:: PROMPT ::
Find the line with "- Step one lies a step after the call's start" in the entries below. Repeat it, every following line, and the line with "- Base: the", exactly and with nothing added.

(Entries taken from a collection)
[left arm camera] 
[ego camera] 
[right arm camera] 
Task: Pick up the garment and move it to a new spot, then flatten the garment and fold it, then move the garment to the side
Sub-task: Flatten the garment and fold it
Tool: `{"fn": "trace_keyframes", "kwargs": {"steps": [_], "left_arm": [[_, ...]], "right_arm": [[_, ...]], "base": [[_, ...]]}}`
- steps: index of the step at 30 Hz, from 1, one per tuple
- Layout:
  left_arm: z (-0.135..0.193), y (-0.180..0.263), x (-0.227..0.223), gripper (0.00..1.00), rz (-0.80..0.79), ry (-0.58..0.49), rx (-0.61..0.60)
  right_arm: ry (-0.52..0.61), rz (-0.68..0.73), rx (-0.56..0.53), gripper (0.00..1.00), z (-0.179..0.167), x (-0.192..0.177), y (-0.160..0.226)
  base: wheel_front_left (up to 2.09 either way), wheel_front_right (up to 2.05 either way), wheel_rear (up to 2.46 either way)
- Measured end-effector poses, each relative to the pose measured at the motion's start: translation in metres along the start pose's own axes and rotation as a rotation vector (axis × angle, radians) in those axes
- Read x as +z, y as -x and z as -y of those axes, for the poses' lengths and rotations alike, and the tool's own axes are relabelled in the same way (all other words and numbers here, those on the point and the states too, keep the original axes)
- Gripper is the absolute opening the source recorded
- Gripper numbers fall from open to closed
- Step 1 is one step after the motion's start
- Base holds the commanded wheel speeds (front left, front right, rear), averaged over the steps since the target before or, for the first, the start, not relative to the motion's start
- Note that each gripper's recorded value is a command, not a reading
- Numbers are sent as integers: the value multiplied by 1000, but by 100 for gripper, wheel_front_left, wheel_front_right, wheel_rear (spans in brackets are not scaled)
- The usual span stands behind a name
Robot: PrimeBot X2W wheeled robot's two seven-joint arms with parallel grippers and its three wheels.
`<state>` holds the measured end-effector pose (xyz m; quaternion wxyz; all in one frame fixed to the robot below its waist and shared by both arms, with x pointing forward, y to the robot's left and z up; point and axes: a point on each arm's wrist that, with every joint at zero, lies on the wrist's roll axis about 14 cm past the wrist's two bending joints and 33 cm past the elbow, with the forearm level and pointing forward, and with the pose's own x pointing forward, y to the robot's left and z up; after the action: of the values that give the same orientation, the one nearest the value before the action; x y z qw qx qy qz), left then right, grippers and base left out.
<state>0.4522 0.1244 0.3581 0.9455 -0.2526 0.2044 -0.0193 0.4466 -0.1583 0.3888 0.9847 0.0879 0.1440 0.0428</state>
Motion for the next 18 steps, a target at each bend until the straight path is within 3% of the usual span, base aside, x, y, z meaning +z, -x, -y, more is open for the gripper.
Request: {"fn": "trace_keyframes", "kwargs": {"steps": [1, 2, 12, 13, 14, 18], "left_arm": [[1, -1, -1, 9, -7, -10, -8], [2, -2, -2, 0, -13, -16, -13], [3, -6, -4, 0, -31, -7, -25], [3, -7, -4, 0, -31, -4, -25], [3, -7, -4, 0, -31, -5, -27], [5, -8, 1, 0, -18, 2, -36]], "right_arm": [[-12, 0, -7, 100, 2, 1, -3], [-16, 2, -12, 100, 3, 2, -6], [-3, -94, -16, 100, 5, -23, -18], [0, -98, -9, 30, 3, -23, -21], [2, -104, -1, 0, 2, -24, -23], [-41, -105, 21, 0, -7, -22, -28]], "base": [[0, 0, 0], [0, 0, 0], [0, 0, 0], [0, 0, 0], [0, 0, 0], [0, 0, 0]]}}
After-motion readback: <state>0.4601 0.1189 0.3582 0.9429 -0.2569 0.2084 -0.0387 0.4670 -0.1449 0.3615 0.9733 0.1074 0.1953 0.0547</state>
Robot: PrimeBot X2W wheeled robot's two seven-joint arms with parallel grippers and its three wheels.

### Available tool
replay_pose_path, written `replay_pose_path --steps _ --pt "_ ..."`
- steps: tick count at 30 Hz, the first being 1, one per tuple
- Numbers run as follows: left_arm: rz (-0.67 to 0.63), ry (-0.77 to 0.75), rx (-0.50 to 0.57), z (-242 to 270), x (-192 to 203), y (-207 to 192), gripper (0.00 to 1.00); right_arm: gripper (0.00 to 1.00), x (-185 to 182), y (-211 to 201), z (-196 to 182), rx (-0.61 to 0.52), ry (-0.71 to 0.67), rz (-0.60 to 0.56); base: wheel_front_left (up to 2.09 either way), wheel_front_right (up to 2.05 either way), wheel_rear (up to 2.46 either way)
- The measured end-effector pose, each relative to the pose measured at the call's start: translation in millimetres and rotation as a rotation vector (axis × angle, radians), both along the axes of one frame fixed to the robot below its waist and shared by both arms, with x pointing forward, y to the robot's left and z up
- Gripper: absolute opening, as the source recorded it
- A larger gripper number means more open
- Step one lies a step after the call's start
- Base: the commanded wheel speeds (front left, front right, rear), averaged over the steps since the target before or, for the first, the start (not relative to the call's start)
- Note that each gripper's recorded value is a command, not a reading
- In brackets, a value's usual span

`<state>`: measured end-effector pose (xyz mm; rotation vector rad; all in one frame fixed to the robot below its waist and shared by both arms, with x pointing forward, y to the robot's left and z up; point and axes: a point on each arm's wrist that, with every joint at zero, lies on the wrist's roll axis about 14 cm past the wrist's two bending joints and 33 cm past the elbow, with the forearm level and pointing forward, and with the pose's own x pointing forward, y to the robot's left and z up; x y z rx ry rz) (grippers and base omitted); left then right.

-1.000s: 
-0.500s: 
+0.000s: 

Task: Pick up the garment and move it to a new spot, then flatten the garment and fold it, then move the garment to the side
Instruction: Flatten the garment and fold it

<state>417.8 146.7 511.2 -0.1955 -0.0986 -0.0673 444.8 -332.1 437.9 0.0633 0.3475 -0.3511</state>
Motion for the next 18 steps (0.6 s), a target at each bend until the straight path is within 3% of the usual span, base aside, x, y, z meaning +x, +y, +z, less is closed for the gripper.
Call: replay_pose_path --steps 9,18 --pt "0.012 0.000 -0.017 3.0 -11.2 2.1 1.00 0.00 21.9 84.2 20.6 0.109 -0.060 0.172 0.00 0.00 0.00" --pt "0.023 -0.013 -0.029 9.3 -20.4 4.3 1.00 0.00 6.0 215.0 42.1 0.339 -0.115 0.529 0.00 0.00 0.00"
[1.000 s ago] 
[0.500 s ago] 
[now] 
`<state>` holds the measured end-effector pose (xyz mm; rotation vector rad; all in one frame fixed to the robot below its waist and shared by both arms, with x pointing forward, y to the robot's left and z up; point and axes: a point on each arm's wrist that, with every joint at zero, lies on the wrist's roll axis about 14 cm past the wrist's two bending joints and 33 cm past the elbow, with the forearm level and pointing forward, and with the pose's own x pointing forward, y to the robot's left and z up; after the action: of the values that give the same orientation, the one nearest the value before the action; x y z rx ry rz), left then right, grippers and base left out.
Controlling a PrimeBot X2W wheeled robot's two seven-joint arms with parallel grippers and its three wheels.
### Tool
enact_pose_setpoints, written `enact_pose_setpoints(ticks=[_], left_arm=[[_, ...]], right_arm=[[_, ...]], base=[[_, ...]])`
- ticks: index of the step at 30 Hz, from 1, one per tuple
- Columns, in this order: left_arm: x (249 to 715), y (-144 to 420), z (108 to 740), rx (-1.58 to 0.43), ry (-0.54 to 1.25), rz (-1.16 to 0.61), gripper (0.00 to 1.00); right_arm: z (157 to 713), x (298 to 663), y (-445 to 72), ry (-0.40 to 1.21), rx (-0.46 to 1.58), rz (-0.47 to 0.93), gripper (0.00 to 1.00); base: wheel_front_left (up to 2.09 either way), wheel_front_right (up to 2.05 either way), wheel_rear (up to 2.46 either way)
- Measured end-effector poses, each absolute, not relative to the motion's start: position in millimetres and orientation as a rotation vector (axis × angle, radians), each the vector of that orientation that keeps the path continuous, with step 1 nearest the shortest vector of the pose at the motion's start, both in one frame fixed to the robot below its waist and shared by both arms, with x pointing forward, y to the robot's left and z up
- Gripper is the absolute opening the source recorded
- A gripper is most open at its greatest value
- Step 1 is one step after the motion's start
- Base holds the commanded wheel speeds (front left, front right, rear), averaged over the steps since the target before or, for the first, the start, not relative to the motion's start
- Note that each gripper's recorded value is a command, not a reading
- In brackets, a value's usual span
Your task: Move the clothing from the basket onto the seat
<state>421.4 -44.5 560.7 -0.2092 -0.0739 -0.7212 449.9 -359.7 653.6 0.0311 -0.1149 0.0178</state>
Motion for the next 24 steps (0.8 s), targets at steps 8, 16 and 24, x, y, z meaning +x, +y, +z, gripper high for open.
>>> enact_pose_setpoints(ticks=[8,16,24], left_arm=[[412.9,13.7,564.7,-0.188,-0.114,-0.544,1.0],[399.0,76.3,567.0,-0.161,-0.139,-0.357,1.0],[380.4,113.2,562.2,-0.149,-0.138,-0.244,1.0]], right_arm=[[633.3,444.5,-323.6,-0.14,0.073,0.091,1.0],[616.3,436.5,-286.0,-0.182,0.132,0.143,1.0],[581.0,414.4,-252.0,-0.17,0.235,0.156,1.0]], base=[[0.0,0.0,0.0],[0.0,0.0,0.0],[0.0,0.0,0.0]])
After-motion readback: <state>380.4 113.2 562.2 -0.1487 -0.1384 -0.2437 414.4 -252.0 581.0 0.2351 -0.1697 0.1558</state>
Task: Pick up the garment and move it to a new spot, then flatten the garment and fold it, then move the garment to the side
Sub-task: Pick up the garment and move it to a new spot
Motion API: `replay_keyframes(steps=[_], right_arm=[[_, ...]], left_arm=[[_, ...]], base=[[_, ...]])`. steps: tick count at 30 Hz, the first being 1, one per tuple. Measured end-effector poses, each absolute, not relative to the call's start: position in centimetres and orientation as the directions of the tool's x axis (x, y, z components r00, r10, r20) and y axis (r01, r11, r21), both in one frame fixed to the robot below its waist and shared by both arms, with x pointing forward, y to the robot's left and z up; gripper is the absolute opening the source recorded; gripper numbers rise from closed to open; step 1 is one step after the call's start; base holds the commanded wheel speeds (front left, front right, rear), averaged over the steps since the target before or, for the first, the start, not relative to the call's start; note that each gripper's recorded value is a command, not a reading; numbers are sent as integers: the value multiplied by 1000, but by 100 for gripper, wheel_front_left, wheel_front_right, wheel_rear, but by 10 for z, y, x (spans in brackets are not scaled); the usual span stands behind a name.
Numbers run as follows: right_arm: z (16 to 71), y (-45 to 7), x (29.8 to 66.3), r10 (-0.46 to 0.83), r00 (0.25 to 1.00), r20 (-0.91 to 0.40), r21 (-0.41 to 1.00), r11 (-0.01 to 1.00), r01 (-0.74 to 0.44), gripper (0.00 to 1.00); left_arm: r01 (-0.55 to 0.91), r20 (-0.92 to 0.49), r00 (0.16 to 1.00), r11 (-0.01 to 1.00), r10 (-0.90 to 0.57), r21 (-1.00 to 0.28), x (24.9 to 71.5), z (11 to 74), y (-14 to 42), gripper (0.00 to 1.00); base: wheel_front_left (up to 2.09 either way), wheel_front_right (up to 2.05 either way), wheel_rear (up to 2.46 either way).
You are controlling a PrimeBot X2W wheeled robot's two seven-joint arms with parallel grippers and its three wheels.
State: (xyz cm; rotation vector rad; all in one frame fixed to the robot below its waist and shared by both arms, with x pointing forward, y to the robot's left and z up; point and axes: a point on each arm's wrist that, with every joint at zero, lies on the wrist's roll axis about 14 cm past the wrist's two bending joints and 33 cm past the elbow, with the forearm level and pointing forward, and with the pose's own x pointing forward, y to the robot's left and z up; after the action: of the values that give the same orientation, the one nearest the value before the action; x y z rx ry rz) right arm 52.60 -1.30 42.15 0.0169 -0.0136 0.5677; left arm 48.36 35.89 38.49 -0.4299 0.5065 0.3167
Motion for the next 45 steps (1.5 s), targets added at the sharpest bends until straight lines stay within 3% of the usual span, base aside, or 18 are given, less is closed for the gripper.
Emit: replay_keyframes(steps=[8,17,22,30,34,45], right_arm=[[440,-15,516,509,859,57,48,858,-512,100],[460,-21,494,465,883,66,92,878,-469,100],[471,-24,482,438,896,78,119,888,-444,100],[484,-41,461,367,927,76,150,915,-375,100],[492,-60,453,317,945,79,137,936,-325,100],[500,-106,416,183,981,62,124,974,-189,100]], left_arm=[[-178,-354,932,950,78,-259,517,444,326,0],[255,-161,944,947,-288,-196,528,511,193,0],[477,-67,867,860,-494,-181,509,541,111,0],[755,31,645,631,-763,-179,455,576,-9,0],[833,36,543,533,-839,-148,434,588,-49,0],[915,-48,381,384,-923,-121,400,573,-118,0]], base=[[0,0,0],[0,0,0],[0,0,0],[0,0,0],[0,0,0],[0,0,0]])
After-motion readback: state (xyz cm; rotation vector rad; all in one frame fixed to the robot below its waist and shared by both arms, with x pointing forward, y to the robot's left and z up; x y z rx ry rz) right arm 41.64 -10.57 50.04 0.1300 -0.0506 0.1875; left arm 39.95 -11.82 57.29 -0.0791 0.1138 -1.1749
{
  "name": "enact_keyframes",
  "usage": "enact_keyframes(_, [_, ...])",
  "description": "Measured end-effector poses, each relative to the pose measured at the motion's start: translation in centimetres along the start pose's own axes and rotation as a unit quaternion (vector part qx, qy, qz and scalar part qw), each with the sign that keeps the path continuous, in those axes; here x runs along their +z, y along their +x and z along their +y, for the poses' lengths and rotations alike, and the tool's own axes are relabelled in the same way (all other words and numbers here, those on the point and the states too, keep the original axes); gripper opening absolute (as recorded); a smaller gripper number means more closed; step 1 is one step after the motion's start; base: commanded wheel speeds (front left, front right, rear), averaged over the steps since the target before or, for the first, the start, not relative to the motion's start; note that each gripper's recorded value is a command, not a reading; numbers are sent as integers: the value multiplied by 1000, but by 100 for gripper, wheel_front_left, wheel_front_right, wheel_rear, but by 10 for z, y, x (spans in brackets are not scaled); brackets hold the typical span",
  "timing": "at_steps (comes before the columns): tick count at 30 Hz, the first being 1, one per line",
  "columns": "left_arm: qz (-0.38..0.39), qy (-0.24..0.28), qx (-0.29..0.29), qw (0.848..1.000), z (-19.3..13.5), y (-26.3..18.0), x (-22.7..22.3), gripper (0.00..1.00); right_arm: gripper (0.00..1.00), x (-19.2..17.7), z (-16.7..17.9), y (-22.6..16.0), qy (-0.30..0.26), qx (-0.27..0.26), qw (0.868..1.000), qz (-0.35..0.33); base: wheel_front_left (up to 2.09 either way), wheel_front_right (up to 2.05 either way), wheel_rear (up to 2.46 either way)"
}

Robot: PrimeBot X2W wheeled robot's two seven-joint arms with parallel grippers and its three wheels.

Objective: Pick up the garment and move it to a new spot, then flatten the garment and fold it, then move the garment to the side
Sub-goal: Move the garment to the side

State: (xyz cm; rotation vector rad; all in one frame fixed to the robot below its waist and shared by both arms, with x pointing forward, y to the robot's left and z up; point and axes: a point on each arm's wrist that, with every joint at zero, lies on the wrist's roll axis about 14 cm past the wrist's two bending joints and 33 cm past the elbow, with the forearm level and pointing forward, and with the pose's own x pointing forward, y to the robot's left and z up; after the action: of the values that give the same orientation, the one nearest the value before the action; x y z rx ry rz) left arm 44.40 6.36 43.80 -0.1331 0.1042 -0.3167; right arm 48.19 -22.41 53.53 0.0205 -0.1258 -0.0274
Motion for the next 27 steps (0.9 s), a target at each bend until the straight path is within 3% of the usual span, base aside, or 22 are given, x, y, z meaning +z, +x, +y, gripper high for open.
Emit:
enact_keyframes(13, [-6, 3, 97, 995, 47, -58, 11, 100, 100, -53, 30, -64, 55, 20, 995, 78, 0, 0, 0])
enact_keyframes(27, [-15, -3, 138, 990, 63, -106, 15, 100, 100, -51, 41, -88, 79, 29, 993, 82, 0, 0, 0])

:: SOLUTION ::
- Step one lies a step after the call's start
- Base: the commanded wheel speeds (front left, front right, rear), averaged over the steps since the target before or, for the first, the start (not relative to the call's start)

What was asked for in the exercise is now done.